About the Magazine
Witness seeks original fiction, nonfiction, poetry, and photography that is innovative in its approach, broad-ranging in its concerns, and unapologetic in its perspective. The magazine blends the features of a literary and an issue-oriented magazine to highlight the role of the modern writer as witness to their times.
Our mission is to amplify extraordinary voices, feature writers from every part of the globe, and highlight pieces that speak to the present moment in an enduring and distinctive way. The magazine seeks to open up conversations surrounding oppression and transcendence, prejudice and compassion, fear and raw honesty. The editorial team is also proud to feature the work of emerging voices alongside that of established writers.
Reading Periods
Witness is published twice a year: a Spring print issue, and a Fall/Winter online issue. Please note: submission windows are subject to change based on submission capacity. Additionally, your submission may be considered for future issues--regardless of the submission window--depending on the volume and quality of work submitted in a single reading period.
General Guidelines:
- We do not accept previously published work. This includes material that has appeared online in any form or format, including personal blogs.
- We do not accept more than one submission per genre, though you may submit up to five poems and three flash pieces as a single submission. We work to respond to all poetry submissions within four months; response times for fiction and nonfiction may be six months or longer, depending on the volume of submissions.
- Simultaneous submissions are allowed, but please withdraw your work promptly if it is accepted elsewhere. If submitting multiple poems or flash, if any of your pieces has been accepted by another publication, please notify us directly by sending a message through Submittable.
- If Witness publishes your piece, we ask that you wait two years following your publication date before submitting to us again. We love our contributors, but seek to platform as wide an array of authors as we can.
- Graduates and current UNLV MFA/PhD candidates or other students affiliated with the university are asked to wait two years post-graduation before submitting work for consideration at Witness.
We pay our contributors $150 for prose and $75 for poetry, whether in the print or online issue. We suggest a reading fee of $3 for a general submission. If you have any questions or requests, please email witness@unlv.edu.
We are currently reading for our 2026 Witness Literary Awards. Contest entries are unthemed, so send us your best! We welcome work that declares and/or demands a new perspective to the everyday condition, and stories that contextualize the American experience, highlight issues of global concern, grapple with the relationship between the personal and the political (however defined), and/or keenly observe interior/exterior landscapes. We encourage you to take a look at some of our previous issues before submitting your work to this contest.

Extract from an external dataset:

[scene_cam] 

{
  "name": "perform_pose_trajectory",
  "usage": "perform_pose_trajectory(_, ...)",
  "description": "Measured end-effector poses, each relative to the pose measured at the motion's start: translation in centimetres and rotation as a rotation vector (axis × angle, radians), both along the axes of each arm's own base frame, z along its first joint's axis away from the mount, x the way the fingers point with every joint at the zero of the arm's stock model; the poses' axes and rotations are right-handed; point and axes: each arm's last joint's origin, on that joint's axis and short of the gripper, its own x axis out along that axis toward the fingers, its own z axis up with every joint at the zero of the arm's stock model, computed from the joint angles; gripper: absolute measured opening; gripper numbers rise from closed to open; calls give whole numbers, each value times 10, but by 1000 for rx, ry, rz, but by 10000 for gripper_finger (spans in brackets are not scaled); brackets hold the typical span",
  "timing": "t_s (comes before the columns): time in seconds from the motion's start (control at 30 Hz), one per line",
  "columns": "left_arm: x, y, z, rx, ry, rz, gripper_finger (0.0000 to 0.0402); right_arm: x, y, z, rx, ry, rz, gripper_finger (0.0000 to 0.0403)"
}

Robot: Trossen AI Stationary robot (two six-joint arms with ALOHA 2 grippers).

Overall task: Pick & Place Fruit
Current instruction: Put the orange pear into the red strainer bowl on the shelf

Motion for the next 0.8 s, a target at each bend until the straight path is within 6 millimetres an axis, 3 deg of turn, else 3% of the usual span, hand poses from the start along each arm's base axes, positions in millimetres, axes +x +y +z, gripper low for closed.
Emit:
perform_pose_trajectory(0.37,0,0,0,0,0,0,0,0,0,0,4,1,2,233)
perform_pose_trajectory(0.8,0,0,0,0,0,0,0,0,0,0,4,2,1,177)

One winner in each genre will receive $500 and publication in our Spring 2025 Issue (print). Runners-up will receive $200 and publication in our Spring 2025 Issue (print). All contest entries will be considered for publication.
Our judge for the Award in Fiction is Isle McElroy.
Isle McElroy is the author of The Atmospherians and People Collide. Their work appears in The Cut, The New York TImes, Vulture, The Atlantic, and elsewhere. They are currently a Shearing Fellow at the Black Mountain Institute.
Special Message from the judge: "I’m drawn to work that surprises and pivots, characters who obsess themselves into pits, stories that broach serious themes through frivolous antics--and all forms of desire. Lead with moral complexity over easy ethical triumphs. Something strange never hurts."
Guidelines:
- Submit one, unpublished, self-contained story up to 7,000 words in Microsoft Word (.doc or .docx) or PDF format. Microsoft Word is preferred
- Work should be double-spaced, set in standard 12-point typeface, and include word count on the top/first page
- Please do not include any identifying information on the manuscript itself: all identifying/contact information should appear in your cover letter only. File name also must not include your name/info, only the story title
- Do not resubmit a previously declined submission unless substantial revisions have been made
- Entry fee is $8. We welcome multiple entries from the same writer, but each story should have a separate entry
- Simultaneous submissions are accepted, but we ask for immediate withdrawal upon acceptance elsewhere
- Writers associated with the judge, Black Mountain Institute, or UNLV are not eligible to enter
Thank you for adhering to our guidelines. Please contact us at witness@unlv.edu with any questions you may have. We look forward to reading your work!
We are currently reading for our 2026 Witness Literary Awards. Contest entries are unthemed, so send us your best! We welcome work that declares and/or demands a new perspective to the everyday condition, and stories that contextualize the American experience, highlight issues of global concern, grapple with the relationship between the personal and the political (however defined), and/or keenly observe interior/exterior landscapes. We encourage you to take a look at some of our previous issues before submitting your work to this contest.
One winner in each genre will receive $500 and publication in our Spring 2025 Issue (print). Runners-up will receive $200 and publication in our Spring 2025 Issue (print). All contest entries will be considered for publication.
Our judge for the Award in Nonfiction is Mary-Kim Arnold.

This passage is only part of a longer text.